**What is being asked:** Go through the records below line by line, counting those that contain the word "every"; answer with the count only.

**Items listed in a dataset:**
*** Begin section ***
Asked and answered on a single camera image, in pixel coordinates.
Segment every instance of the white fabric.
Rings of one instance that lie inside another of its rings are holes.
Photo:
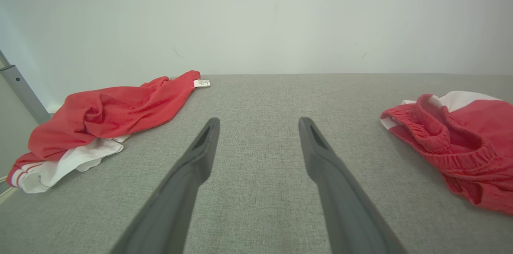
[[[437,97],[432,95],[429,98],[429,102],[438,108],[442,108],[443,106],[447,106],[447,110],[449,112],[457,111],[461,108],[464,108],[475,101],[501,101],[501,99],[497,99],[495,97],[491,97],[489,95],[474,93],[474,92],[466,92],[466,91],[452,91],[449,92],[442,97]],[[401,104],[414,104],[416,101],[404,100]],[[381,124],[387,129],[393,128],[397,125],[400,125],[398,121],[395,121],[391,117],[387,117],[385,119],[381,119]]]
[[[118,143],[130,135],[112,139],[97,138],[88,145],[69,149],[59,161],[45,161],[22,166],[12,177],[13,185],[27,193],[45,192],[62,177],[73,170],[84,172],[101,163],[101,159],[121,152],[123,145]]]
[[[390,130],[390,128],[399,125],[399,123],[394,121],[391,117],[381,119],[381,124],[383,124],[383,127],[385,127],[387,130]]]
[[[490,97],[489,95],[465,91],[452,91],[440,97],[442,105],[447,106],[449,112],[457,111],[479,100],[501,101],[501,99]]]

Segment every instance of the metal pole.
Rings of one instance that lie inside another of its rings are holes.
[[[4,77],[5,81],[11,86],[14,93],[18,96],[23,105],[27,108],[29,113],[34,119],[42,124],[51,119],[50,114],[46,111],[41,101],[32,91],[27,81],[23,78],[22,74],[18,71],[15,65],[9,64],[5,58],[2,50],[0,50],[0,74]]]
[[[2,53],[2,50],[0,50],[0,64],[2,64],[2,68],[10,66],[9,62],[7,62],[7,59],[4,56],[4,53]]]

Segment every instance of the clothing tag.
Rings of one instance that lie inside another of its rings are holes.
[[[210,87],[210,81],[207,79],[195,79],[194,88],[198,87]]]

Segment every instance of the red garment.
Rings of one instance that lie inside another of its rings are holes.
[[[7,182],[28,169],[23,165],[59,161],[66,150],[84,146],[97,137],[113,138],[147,130],[170,121],[194,91],[200,72],[176,79],[160,77],[140,87],[114,87],[69,95],[50,121],[30,135],[31,153],[16,160]]]
[[[511,104],[456,91],[440,98],[422,95],[416,103],[386,110],[381,119],[440,171],[451,192],[513,214]]]

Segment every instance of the gray fabric surface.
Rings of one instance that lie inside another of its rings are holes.
[[[451,90],[513,102],[513,77],[476,75],[213,75],[170,122],[123,152],[72,172],[44,194],[0,205],[4,254],[108,253],[210,117],[220,119],[210,179],[198,192],[187,254],[328,254],[317,187],[297,119],[311,117],[413,254],[505,254],[513,217],[451,194],[438,172],[389,134],[379,115],[403,99]]]
*** End section ***
**Solution to this problem:** 5